This couldn't paint the inner conflicts I have been feeling myself any better. We know, as humans, our flaws and exactly where we ought to improve. Yet, despite knowing exactly where and what the issue is, and oftentimes even how to solve it, for some reason, we are chained. We can never be free from these worries and tensions. Something, as you've brought up, that DOMINATES my identity is agreeing that I am the worst. I am characterized by my flaws and see my few positives, which I don't even see, but I am told, on occasion, as distractions to ignore how terribly flawed I am.

I've come to learn that this world will never free us from these chains. This world, this life that we live, there's a reason why we don't call it a heaven or paradise, something that many of us hope to see in perhaps the life after this. There's a reason why we dream of an Eternal oblivion, where we are free. But no matter what... this life will not give us freedom, no matter how much we realize where our faults are, where we can improve, how hard we work to improve our conditions....

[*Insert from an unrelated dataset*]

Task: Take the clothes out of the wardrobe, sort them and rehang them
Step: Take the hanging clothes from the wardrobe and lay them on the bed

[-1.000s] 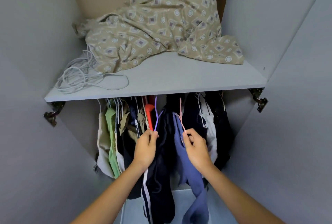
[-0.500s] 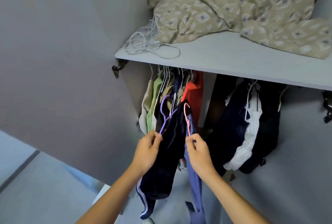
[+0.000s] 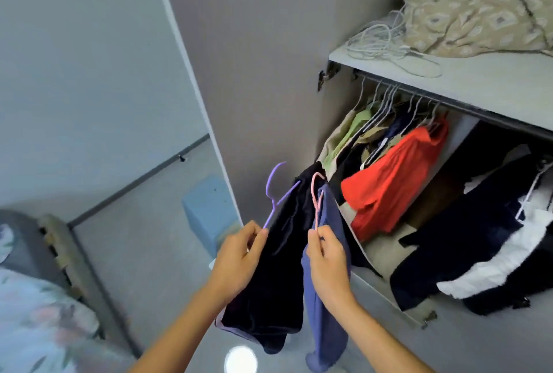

But I think that's beautiful. imagine living in a world where we did solve our problems. Imagine where we knew how to, we did it, and we lived in bliss. We'd never have any reason to hate ourselves. We would never have any reason to hate others. Everyone would be happy with who they are.

I don't want to live in that world. It is through our flaws, that we see our own growth. We might not ever be 100% happy... and worry, and tribulations, will ALWAYS come across... but I think that even though none of us chose to be granted this life and arrive on Earth, we are definitely here. You exist, I exist. I want to see where this life takes me. What i can do, with this flawed invidiual...

Often times we hate on each other, because we inevitably see how we can fix things in each other. We see ourselves in each other. It angers us, that not only we ourselves knowingly don't make progress, but others around us don't either. In that way, sometimes i see hate as a form of sympathy. But, often times we see the opposite. Others, doing much better than us. We channel jealousy and hate in that way too.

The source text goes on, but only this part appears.